Right now in my home town of Galway, there is a lovely video doing the rounds in which 50 people are approached by a camera crew on the street and asked what is their biggest regret in life.
It's quite poignant, too. One lad about my age regrets all his heavy drinking in the past while an older man regrets that he didn't marry his childhood sweetheart, who emigrated to Canada ... although he did manage to catch up with her, and finally marry her, after a gap of 50 years.
The sheer human warmth of these ordinary people on the narrow streets of the city shines through the video and it's striking to see how many of them are taken aback by the question.
Before I left Ireland, in January of last year, my biggest fear was that I would always regret not taking the chance to take a career break, get away, and travel the world.
I fretted and proctrastinated for months before deciding that, yes, I would leave the 'safe harbour' of Galway behind for a year. I worried about the house, the money, the career path, silly things that don't count.
My elderly parents were fearful, but otherwise nearly everyone I knew realised that it was a good thing for me. I had let the tragedies I experienced in my early 20s curtail my sense of adventure and it had taken an awful long time to regain it, to go out and explore.
I had fears about being too old to become a divemaster, about the cost of the year on the road, about the crime problems or my limited grasp of Spanish ahead of my trip to Central America.
And, guess what, all of my fears were unfounded.
I've read quite a few Buddhist books over the last few years and the one message I've taken from them is the importance of living in the here and now.
There is no point in dwelling on the tragedies or mistakes of the past, or worrying about the future. Life is for living in the here and now, right now, here today.
If people in my life left us too young, well that's way back in the past now and other people experience tragedies every day.
I'm just back in Galway after two weeks of glorious sunshine in the Basque Country and Switzerland, my first holiday since my gap year. It is pissing rain outside and I feel like going back into hibernation mode, as I remember how much the West of Ireland climate can drive me crazy at times.
It's easy to forget that the weather was actually glorious all through March and April.
And I have my health, a loving family, and good friends, and so what if it is grey and depressing outside?
That video got me thinking . . . there really is no point in having any regrets in life.
If any one of us wants to change, the power is within us.
I never really planned for what it would be like to come home to the same house and job, because I had spent so much time and energy planning my gap year.
But when we are old and immobile, if we make it that far, none of us are going to regret that we didn't watch more TV or spend more time in the office, working overtime.
It's a cliche, but life is for living and it's all about the people we engage with on the way through it.
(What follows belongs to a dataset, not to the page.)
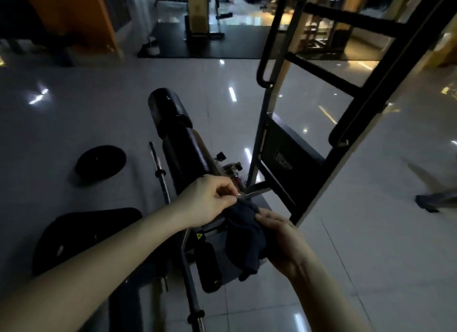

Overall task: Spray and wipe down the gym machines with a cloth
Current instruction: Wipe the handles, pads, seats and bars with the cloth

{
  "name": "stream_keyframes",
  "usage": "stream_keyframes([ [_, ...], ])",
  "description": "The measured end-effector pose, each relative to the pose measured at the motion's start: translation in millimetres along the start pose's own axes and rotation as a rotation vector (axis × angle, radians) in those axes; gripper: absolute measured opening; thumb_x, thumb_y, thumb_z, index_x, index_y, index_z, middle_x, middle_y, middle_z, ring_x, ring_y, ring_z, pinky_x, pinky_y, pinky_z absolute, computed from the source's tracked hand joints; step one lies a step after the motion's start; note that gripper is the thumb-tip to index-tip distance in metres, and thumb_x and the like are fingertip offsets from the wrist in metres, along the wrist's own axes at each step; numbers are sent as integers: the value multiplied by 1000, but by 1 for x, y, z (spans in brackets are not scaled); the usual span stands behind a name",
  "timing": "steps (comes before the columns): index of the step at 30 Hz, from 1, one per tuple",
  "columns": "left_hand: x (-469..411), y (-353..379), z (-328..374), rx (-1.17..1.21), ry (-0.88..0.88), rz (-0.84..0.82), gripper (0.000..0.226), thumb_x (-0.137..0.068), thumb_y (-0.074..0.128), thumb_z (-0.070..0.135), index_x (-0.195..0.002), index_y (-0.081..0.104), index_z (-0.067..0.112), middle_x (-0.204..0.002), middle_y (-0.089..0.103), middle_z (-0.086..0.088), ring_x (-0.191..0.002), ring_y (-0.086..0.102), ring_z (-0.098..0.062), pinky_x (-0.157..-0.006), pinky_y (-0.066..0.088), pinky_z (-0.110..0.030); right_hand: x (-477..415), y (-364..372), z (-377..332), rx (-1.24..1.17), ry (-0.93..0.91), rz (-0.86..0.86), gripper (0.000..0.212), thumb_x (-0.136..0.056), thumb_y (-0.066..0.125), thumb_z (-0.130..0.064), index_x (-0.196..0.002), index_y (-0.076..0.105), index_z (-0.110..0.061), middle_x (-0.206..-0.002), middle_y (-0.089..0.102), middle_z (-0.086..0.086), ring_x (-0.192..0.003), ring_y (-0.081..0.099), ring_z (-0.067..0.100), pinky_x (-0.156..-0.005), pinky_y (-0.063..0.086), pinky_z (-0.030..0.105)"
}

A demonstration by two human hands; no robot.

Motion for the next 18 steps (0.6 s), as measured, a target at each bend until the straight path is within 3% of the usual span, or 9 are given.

It should be an adventure, whether lived in Salthill or Sydney.
On a day like today, some of us can have a tendency to withdraw from the world as the rain lashes down outside.
But the rain will pass and the people we love and care about are only a phone call or a short drive away.
So that's the biggest lesson I learned in 2010. No regrets. Because there is no point in regretting anything.
Most of the people in the video regretted things they HADN'T done. And that says it all, really, when we should focus on the present and get out and ejoy life!